REQUIRED WORK - An exact restatement of the entire listing is needed, excluding all images.

PROVIDED MATERIAL -
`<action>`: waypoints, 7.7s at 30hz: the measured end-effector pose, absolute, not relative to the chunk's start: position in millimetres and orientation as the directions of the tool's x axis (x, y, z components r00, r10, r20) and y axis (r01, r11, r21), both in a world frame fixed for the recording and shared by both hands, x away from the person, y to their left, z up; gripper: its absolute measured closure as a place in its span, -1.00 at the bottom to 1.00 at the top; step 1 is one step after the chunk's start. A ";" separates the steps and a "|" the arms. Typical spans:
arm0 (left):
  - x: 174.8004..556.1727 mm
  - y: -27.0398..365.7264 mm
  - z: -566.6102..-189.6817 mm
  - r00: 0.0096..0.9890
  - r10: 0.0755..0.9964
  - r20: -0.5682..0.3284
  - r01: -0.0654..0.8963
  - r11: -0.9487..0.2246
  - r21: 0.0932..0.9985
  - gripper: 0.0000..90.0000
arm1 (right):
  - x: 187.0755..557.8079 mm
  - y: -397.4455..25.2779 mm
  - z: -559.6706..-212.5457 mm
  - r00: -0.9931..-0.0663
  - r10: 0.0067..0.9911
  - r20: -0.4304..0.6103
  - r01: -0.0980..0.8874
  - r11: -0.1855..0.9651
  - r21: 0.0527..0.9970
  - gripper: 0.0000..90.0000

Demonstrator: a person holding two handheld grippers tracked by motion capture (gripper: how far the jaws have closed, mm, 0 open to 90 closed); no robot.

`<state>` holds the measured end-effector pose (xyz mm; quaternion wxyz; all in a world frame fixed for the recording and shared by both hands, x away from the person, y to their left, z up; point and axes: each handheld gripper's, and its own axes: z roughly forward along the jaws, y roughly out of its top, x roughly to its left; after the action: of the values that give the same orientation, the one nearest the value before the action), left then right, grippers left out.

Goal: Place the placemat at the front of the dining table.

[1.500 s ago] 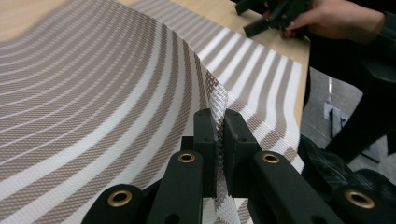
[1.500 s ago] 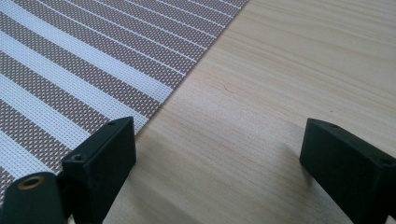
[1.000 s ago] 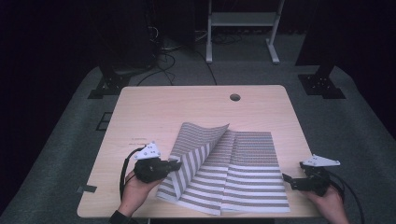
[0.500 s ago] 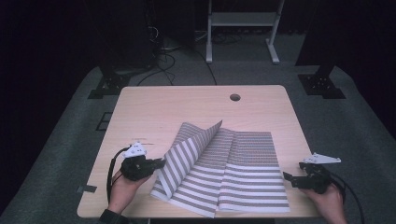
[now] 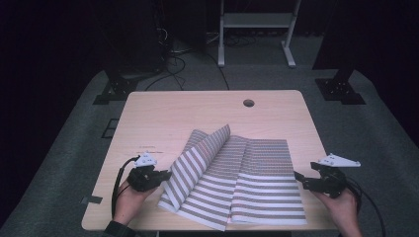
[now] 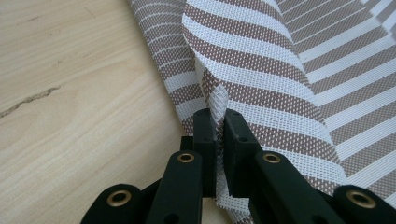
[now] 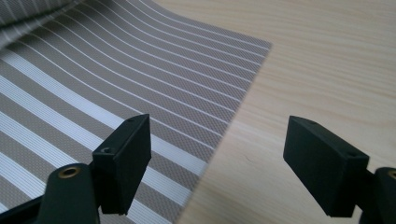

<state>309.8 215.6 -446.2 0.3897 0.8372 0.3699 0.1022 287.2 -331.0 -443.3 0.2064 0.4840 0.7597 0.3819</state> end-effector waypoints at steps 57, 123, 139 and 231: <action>314.3 208.6 -458.0 0.706 0.702 -0.094 0.568 -0.483 0.667 0.87 | 353.8 -157.2 -453.4 -0.728 0.674 0.127 0.502 0.398 0.768 0.63; 296.4 219.2 -432.9 0.703 0.707 -0.077 0.485 -0.398 0.779 0.86 | 392.8 -288.7 -388.8 -0.543 0.839 0.042 0.443 0.244 0.863 1.00; 299.5 212.8 -449.1 0.718 0.691 -0.084 0.521 -0.453 0.723 0.64 | 429.6 -282.5 -411.6 -0.492 0.871 0.009 0.480 0.262 0.837 0.65; 302.3 206.3 -463.7 0.701 0.708 0.083 0.498 -0.570 0.654 -0.25 | 284.6 -271.6 -460.0 -0.664 0.748 0.004 0.581 0.512 0.633 0.93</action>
<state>302.3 206.3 -463.7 0.3081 0.8694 0.3467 0.1707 284.6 -271.6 -460.0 0.1359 0.3869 0.8588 0.3071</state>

TASK RESULT -
`<action>`: waypoints, 7.7s at 30hz: the measured end-effector pose, absolute, not relative to the chunk's start: position in millimetres and orientation as the directions of the tool's x axis (x, y, z components r00, r10, r20) and y axis (r01, r11, r21), both in a world frame fixed for the recording and shared by both hands, x away from the person, y to their left, z up; gripper: its absolute measured closure as a place in its span, -1.00 at the bottom to 1.00 at the top; step 1 is one step after the chunk's start. A ";" separates the steps and a "|" the arms. Typical spans:
arm0 (left):
  - x: 174.8004..556.1727 mm
  - y: -27.0398..365.7264 mm
  - z: -566.6102..-189.6817 mm
  - r00: 0.0096..0.9890
  - r10: 0.0755..0.9964
  - r20: -0.5682..0.3284
  - r01: -0.0654..0.8963
  - r11: -0.9487..0.2246
  - r21: 0.0932..0.9985
  - gripper: 0.0000..90.0000
arm1 (right):
  - x: 187.0755..557.8079 mm
  - y: -397.4455..25.2779 mm
  - z: -559.6706..-212.5457 mm
  - r00: -0.9931..-0.0663
  - r10: 0.0067..0.9911
  - r20: -0.4304..0.6103
  - r01: -0.0980..0.8874
  - r11: -0.1855..0.9651
  - r21: 0.0527..0.9970
  - gripper: 0.0000..90.0000

Demonstrator: a person holding two handheld grippers tracked by motion capture (gripper: how far the jaws have closed, mm, 0 open to 90 closed); no robot.

`<state>` holds the measured end-effector pose (xyz mm; quaternion wxyz; all in a world frame fixed for the recording and shared by both hands, x away from the person, y to their left, z up; point and axes: each handheld gripper's, and its own axes: z roughly forward along the jaws, y roughly out of its top, x roughly to its left; after the action: of the values that give the same orientation, the one nearest the value before the action), left then right, grippers left out.

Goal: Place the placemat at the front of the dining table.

[1.500 s ago] 
[1.500 s ago] 
[1.000 s ago] 
[0.500 s ago] 
[now] 
[now] 
[now] 

<state>309.8 215.6 -446.2 0.3897 0.8372 0.3699 0.1022 287.2 -331.0 -443.3 0.2064 0.4840 0.7597 0.3819</state> end-effector waypoints at steps 57, 123, 139 and 231: <action>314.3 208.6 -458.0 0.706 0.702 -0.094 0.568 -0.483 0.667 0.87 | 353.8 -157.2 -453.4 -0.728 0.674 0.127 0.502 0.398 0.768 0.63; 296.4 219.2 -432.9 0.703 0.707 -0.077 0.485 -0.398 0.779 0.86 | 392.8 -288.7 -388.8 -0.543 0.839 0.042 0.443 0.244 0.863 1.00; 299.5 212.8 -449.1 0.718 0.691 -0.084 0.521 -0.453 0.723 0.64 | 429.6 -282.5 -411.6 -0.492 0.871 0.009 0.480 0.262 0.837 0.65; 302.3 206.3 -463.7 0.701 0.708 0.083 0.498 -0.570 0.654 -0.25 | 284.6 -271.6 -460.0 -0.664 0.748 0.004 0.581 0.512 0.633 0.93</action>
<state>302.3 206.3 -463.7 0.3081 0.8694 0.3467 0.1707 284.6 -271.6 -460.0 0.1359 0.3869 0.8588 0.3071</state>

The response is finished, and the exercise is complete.